Comment by XorNot

6 months ago

You can just store the actual container though. Which will reproduce the environment exactly, it's just not a guidebook on how it was built.

The value of most reproducibility at the Dockerfile is that we're actually agnostic to getting a byte-exact reproduction: what we want is the ability to record what was important and effect upgrades.

10 comments

XorNot

lmm 6 months ago

> Which will reproduce the environment exactly, it's just not a guidebook on how it was built.

By that logic every binary artifact is a "reproducible build". The point of reproducibility isn't just to be able to reproduce the exact same artifact, it's to be able to make changes that have predictable effects.

> The value of most reproducibility at the Dockerfile is that we're actually agnostic to getting a byte-exact reproduction: what we want is the ability to record what was important and effect upgrades.

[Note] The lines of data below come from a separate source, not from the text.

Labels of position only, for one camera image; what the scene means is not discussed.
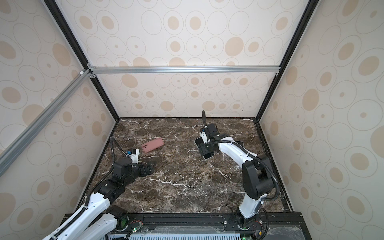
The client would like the black phone silver edge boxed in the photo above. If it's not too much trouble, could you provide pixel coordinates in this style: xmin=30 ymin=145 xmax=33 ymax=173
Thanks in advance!
xmin=233 ymin=141 xmax=244 ymax=149

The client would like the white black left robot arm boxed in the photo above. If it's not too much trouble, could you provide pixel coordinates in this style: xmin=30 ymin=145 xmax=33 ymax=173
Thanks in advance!
xmin=44 ymin=157 xmax=156 ymax=240

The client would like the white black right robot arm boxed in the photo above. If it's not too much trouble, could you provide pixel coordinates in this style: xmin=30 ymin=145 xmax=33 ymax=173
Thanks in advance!
xmin=195 ymin=122 xmax=280 ymax=220

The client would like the pink phone case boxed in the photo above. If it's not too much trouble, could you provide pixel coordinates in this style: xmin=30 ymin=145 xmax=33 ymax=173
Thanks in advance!
xmin=142 ymin=138 xmax=165 ymax=153

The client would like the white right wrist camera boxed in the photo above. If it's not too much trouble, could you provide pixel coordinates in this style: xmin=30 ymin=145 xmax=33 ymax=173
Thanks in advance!
xmin=200 ymin=127 xmax=209 ymax=144

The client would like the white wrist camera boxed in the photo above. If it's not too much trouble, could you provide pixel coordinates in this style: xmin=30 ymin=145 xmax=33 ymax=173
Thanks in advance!
xmin=200 ymin=127 xmax=209 ymax=144
xmin=126 ymin=149 xmax=140 ymax=164

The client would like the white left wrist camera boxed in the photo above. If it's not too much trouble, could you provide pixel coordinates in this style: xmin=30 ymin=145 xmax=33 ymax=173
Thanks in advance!
xmin=126 ymin=149 xmax=140 ymax=164

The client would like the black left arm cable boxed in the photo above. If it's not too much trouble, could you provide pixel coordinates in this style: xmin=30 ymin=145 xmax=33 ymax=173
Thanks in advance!
xmin=50 ymin=136 xmax=130 ymax=240

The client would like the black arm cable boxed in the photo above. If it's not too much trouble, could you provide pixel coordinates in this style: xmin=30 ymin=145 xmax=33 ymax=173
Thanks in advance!
xmin=50 ymin=136 xmax=130 ymax=240
xmin=201 ymin=110 xmax=281 ymax=202

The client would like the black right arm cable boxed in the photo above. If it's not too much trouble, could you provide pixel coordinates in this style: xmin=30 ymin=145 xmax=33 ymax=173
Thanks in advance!
xmin=201 ymin=110 xmax=281 ymax=202

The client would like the aluminium rail back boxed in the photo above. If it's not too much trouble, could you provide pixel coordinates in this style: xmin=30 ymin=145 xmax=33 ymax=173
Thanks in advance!
xmin=91 ymin=66 xmax=280 ymax=74

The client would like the aluminium rail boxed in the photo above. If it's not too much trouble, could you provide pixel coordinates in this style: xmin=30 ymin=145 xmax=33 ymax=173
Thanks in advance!
xmin=91 ymin=66 xmax=280 ymax=74
xmin=1 ymin=69 xmax=91 ymax=175

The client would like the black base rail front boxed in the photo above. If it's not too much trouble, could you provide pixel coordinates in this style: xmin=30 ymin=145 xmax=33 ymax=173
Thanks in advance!
xmin=61 ymin=211 xmax=305 ymax=240

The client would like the aluminium rail left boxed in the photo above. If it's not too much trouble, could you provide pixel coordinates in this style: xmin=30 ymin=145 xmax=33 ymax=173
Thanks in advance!
xmin=1 ymin=69 xmax=91 ymax=175

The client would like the black corner frame post right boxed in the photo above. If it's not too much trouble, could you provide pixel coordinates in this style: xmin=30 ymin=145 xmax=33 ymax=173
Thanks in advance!
xmin=256 ymin=0 xmax=319 ymax=123

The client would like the black corner frame post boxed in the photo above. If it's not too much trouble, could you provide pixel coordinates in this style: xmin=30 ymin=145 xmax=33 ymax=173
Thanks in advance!
xmin=256 ymin=0 xmax=319 ymax=123
xmin=43 ymin=0 xmax=120 ymax=123

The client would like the black corner frame post left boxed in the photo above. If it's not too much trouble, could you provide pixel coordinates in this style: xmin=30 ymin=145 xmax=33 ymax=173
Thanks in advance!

More or less true. But we don't have that, because of what grandparent said; if a Dockerfile used to work and now doesn't, and there's an apt-get update in it, who knows what version it was getting back when it was working, or how to fix the problem?

photonthug 6 months ago
I do get the theoretical annoyance of how it’s technically not reproducible, but in practice most containers are pulled and not built from scratch. If you’re really concerned about that apt-get then besides a container registry you’re going to host a private package repository too, or install a versioned tarball from a public URL, but check the hash of whatever you’re downloading and put that hash in the dockerfile.
So in practice.. if the build described in the dockerfile breaks, you notice when you’re changing / extending the dockerfile.. which is the time and place where you’d expect to need to know. My guess is that most people complaining about deterministic builds for containers are not using registries for storing images, and are not deploying to platforms like k8s. If your process is, say, shipping dockerfiles to EC2 and building them in situ with “compose up” or something, then of course it won’t be very deterministic and you’re at the mercy of many more network failures, etc
- lmm 6 months ago
  
  > If you’re really concerned about that apt-get then besides a container registry you’re going to host a private package repository too, or install a versioned tarball from a public URL, but check the hash of whatever you’re downloading and put that hash in the dockerfile.
  Right, but if you're doing that then you probably don't need to bother with the docker part at all.
  > you notice when you’re changing / extending the dockerfile.. which is the time and place where you’d expect to need to know
  You notice, sure, but you can't see what it was. Like, sure, it's better than it failing when you come to deploy it, but you're still in the position of having to do software archaeology to figure out how it ever worked in the first place.
  Like, for me the main use case for reproducible builds is "I need to make a small change to this component that was made by someone who left the company 3 years ago and has been quietly running since then", and you want to be able to just run the build and be confident it's going to work. You don't necessarily need to build something byte-for-byte identical to the thing that's currently running, but you do need to build something equivalent. The reproducibility isn't important per se but the declarativeness is, and with Docker you don't get that.
- XorNot 6 months ago
  
  The issue is it's why are you trying to be reproducible. The best use case is proving authenticity: that the source code became the binary code as written, but we're so far away from that that it's not realistic.
  My dream system would be CI which gives me a gigantic object graph and can sign the source code from the ground up for every single thing including the compiler, so when a change happens you can drill down to what changed, and what the diffs were.
  
  1 reply →
cpuguy83 6 months ago

None of this has anything to do with Dockerfile but the tools used within.
Nix provides the tooling to do reproducible builds. Meanwhile docker is a wrapper around the tools you choose.
Also just to note, docker does allow you disable network access during builds. Beyond Dockerfile, which is a high level DSL, the underlying tech can do this per build step (in buildkit LLB).

edude03 6 months ago

I'm not talking about a bit perfect reproduction though, just being able to understand dependencies. Take for example a simple Dockerfile like

``` FROM python:latest ADD . RUN pip install foo ```

If I run this today, and I run this a year from now, I'm going to different versions of `python` and `foo` and there is no way (with just the Dockerfile) to know which version of `foo` and `python` were intended.

Nix on the other hand, forces me to use a git sha[^0] of my dependency; there is no concept of a mutable input. So to your point it's hard to 'upgrade' from version a -> b in a controlled fashion if you don't know what `a` even was.

[0]: or the sha256 of the depedency which yes, I understand that's not easy for humans to use.

ofrzeta 6 months ago
Well, what about "FROM python:3.18" and using requirements.txt or something like that? I mean, running an arbitrary Python version will get you in trouble anyway.
- viraptor 6 months ago
  
  Depends on the repository used, actual version revision of Python, compiled features, the way the requirements file is written, the way the current version of pip resolves them, the base is that Python image and a lot of other things. Doing that gives you maybe 30% of the way towards something reproducible and consistent.
- neobrain 6 months ago
  
  There's no mechanism to enforce this is done consistently. With nix, there is.
  The degree to which this guarantee is useful or necessary depends on your use case.